Based on the 2021 report on digital experience benchmarks across industries, almost half of all website visitors abandon the site after seeing only one page, making the bounce rate of an incredible 47%.
While in some cases, this statistic makes perfect sense and requires no need for improvement, if talking about career pages and their success measured in the number of applications, the goal becomes having the abandonment rate as low as possible. More applications means more potential quality candidates and less horror scenarios like the ones described in the beginning of the article.
Even though bounce rates might be a foreign concept to some recruiters, the abandonment rates, on the other hand, are no stranger to anyone working in the HR industry. However, there is not much difference between the two.
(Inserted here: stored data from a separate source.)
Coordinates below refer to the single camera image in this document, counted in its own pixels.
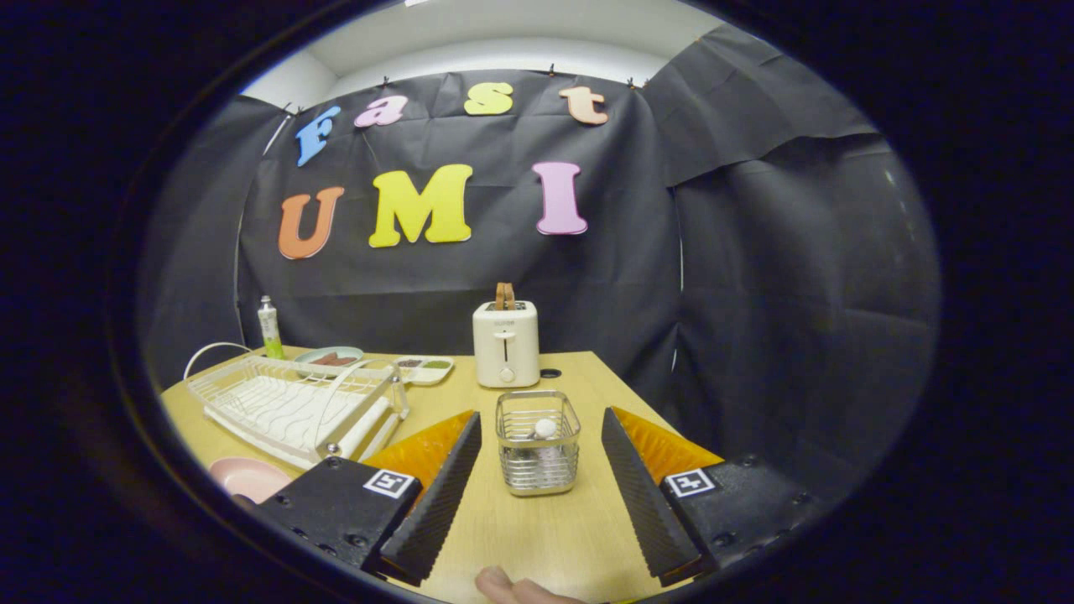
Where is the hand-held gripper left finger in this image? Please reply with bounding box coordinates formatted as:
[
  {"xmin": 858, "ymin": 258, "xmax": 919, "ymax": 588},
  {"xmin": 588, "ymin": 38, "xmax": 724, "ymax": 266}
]
[{"xmin": 250, "ymin": 409, "xmax": 484, "ymax": 588}]

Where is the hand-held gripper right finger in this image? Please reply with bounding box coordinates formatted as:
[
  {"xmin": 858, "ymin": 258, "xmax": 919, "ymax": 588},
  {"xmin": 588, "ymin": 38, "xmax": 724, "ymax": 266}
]
[{"xmin": 601, "ymin": 406, "xmax": 819, "ymax": 588}]

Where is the metal wire basket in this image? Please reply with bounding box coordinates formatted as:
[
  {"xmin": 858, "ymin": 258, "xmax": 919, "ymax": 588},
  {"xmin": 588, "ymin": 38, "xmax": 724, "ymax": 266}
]
[{"xmin": 495, "ymin": 390, "xmax": 581, "ymax": 497}]

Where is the white wire dish rack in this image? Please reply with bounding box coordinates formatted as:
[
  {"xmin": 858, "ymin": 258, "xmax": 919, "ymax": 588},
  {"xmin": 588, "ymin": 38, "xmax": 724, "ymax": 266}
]
[{"xmin": 183, "ymin": 341, "xmax": 410, "ymax": 471}]

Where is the blue checked handle spoon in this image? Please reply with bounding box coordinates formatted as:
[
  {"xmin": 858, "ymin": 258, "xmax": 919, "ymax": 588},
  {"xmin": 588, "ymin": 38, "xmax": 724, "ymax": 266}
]
[{"xmin": 529, "ymin": 418, "xmax": 561, "ymax": 471}]

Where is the pink plate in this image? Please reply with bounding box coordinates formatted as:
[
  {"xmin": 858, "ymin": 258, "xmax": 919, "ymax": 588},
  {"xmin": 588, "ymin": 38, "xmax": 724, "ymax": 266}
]
[{"xmin": 208, "ymin": 457, "xmax": 293, "ymax": 506}]

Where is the pale green plate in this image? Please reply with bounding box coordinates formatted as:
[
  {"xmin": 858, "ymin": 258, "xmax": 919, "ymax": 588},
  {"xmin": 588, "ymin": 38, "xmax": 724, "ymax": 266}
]
[{"xmin": 294, "ymin": 346, "xmax": 366, "ymax": 367}]

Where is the white divided condiment tray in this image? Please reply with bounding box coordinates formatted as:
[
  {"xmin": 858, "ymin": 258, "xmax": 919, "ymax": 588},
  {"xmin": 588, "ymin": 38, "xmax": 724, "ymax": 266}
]
[{"xmin": 394, "ymin": 355, "xmax": 455, "ymax": 386}]

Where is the white toaster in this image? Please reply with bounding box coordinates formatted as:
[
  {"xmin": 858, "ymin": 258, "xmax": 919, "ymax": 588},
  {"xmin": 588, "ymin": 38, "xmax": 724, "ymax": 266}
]
[{"xmin": 472, "ymin": 300, "xmax": 541, "ymax": 389}]

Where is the white drip tray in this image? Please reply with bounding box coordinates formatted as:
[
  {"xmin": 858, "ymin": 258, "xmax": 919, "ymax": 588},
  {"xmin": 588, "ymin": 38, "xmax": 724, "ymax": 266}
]
[{"xmin": 204, "ymin": 376, "xmax": 399, "ymax": 471}]

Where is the black backdrop cloth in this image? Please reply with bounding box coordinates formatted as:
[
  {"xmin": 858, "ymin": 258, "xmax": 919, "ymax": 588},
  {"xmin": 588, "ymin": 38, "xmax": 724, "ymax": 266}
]
[{"xmin": 138, "ymin": 23, "xmax": 941, "ymax": 496}]

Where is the clear bottle with green liquid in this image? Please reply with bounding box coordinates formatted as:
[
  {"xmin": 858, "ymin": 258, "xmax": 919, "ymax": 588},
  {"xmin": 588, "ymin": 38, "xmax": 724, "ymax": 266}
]
[{"xmin": 257, "ymin": 295, "xmax": 285, "ymax": 360}]
Abandon rate stands for an HR metric that shows how many job applicants left the site before submitting the application and a bounce rate indicates how many website visitors left after viewing just one page.
Imagine that your company’s career site has a bounce rate (or abandonment rate) of 40% (which is well within the industry benchmark), and by implementing a new strategy, this goes down by only 5%. What effect would decreasing the abandonment rate to 35% have on your average cost per hire and, ultimately, your company’s revenue?
(Source: www.shrm.org )
While all these numbers may sound appealing but hard to achieve, the only logical question becomes – How do we do that? We invite you to keep reading the blog and learn why AI is such a great helper in this mission.
Job recommendation tools: What do Netflix and Career Pages have in common?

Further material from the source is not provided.